Stored items from a collection:
----------
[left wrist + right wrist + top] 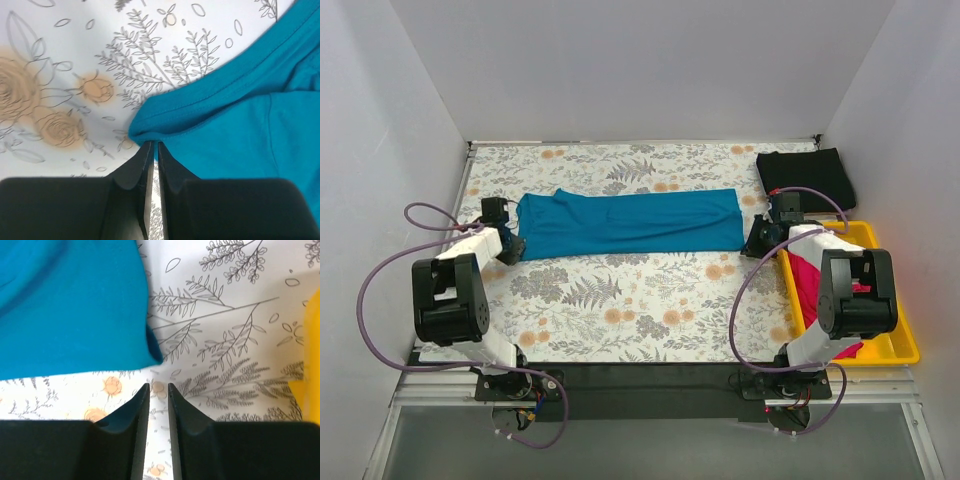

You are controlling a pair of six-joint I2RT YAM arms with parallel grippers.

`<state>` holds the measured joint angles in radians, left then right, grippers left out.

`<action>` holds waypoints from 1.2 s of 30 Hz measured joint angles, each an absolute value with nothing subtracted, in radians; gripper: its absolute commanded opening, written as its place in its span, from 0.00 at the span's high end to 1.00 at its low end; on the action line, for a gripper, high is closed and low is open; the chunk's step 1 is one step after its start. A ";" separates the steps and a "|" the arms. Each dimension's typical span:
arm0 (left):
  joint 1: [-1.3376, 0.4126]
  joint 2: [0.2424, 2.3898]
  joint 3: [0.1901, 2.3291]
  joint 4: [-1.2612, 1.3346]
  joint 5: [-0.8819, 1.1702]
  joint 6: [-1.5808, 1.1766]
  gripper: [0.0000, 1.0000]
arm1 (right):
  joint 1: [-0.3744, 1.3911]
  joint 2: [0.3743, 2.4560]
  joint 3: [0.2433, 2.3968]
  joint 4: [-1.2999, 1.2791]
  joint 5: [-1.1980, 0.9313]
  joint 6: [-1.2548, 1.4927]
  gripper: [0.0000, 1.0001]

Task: Fold and stack the t-shirts
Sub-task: Fold the tshirt

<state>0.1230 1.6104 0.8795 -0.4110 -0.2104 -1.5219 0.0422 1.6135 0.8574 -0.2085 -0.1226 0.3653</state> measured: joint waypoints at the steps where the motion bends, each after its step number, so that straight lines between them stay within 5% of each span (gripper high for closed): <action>1: 0.124 1.599 0.877 -0.424 -0.211 -1.516 0.89 | 0.043 1.599 0.857 -0.228 -0.122 0.363 0.70; 6: 0.114 1.539 0.902 -0.474 -0.211 -1.488 0.79 | 0.052 1.564 0.906 -0.276 -0.138 0.361 0.58; 11: 0.055 1.510 0.986 -0.476 -0.210 -1.480 0.79 | 0.090 1.602 0.996 -0.265 -0.169 0.360 0.57; 19: 0.014 1.683 0.998 -0.416 -0.199 -1.472 0.89 | 0.112 1.765 1.028 -0.231 -0.195 0.360 0.56; 24: 0.023 1.700 0.954 -0.384 -0.197 -1.498 0.91 | 0.109 1.757 1.003 -0.189 -0.211 0.348 0.46; 32: 0.079 1.560 0.816 -0.406 -0.195 -1.518 0.91 | 0.114 1.583 0.807 -0.169 -0.220 0.305 0.41; 36: 0.104 1.438 0.742 -0.510 -0.222 -1.508 0.78 | 0.115 1.414 0.674 -0.253 -0.222 0.280 0.41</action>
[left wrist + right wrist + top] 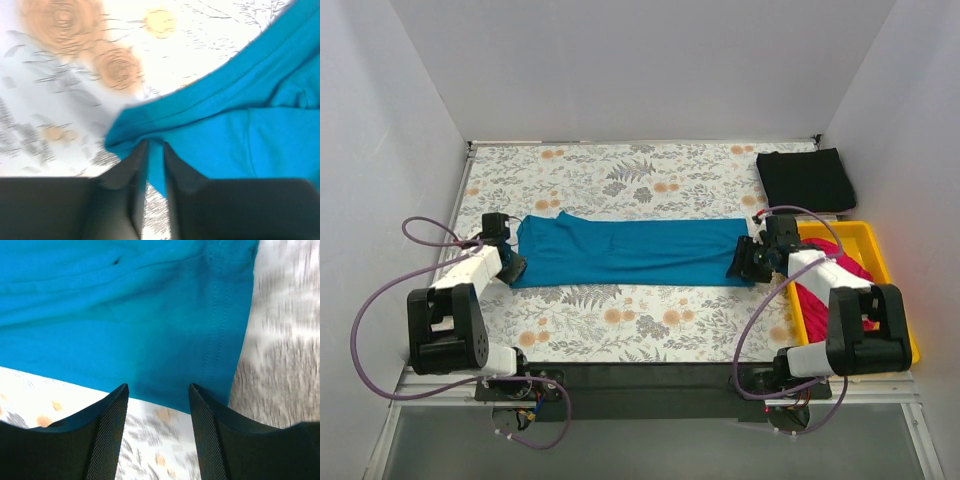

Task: Fold and stack the t-shirts
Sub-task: Fold the tshirt

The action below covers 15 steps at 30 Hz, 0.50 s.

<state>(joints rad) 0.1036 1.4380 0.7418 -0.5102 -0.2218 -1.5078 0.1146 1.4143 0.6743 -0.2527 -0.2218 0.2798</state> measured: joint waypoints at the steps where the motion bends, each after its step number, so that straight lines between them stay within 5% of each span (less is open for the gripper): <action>1: 0.106 1.414 0.737 -0.535 -0.228 -1.499 0.75 | 0.116 1.376 0.653 -0.281 -0.218 0.273 0.41; 9: 0.098 1.279 0.774 -0.575 -0.244 -1.436 0.43 | 0.287 1.296 0.762 -0.517 -0.157 0.191 0.45; 15: 0.046 1.258 0.800 -0.537 -0.237 -1.399 0.41 | 0.459 1.489 1.073 -0.436 -0.181 0.096 0.50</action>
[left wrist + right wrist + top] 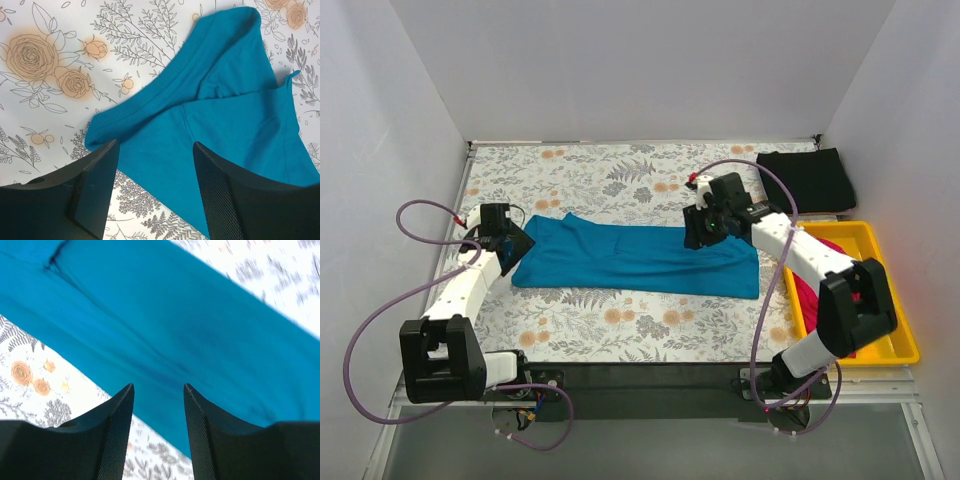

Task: Fold and stack the t-shirts
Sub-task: Fold the tshirt

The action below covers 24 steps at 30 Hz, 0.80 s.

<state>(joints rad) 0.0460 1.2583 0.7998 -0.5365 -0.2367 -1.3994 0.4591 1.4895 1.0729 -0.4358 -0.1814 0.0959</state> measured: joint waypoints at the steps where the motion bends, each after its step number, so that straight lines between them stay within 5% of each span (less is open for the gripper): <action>1: 0.041 1.258 0.794 -0.531 -0.236 -1.398 0.41 | 0.476 1.523 1.102 -0.421 -0.186 0.080 0.50; 17: -0.054 1.253 0.652 -0.450 -0.256 -1.402 0.44 | 0.616 1.877 1.255 -0.385 -0.212 -0.128 0.53; 24: -0.055 1.253 0.653 -0.439 -0.266 -1.402 0.44 | 0.640 1.899 1.261 -0.385 -0.201 -0.157 0.68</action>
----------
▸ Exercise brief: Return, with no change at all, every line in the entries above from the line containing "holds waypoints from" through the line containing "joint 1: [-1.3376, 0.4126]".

▸ Expected answer:
`<action>` holds waypoints from 1.2 s of 30 Hz measured joint angles, each an absolute value with nothing subtracted, in radians; gripper: its absolute commanded opening, written as its place in its span, from 0.00 at the span's high end to 1.00 at its low end; on the action line, for a gripper, high is closed and low is open; the chunk's step 1 is one step after its start. A ";" separates the steps and a "|" the arms. Each dimension's typical span:
arm0 (left):
  joint 1: [-1.3376, 0.4126]

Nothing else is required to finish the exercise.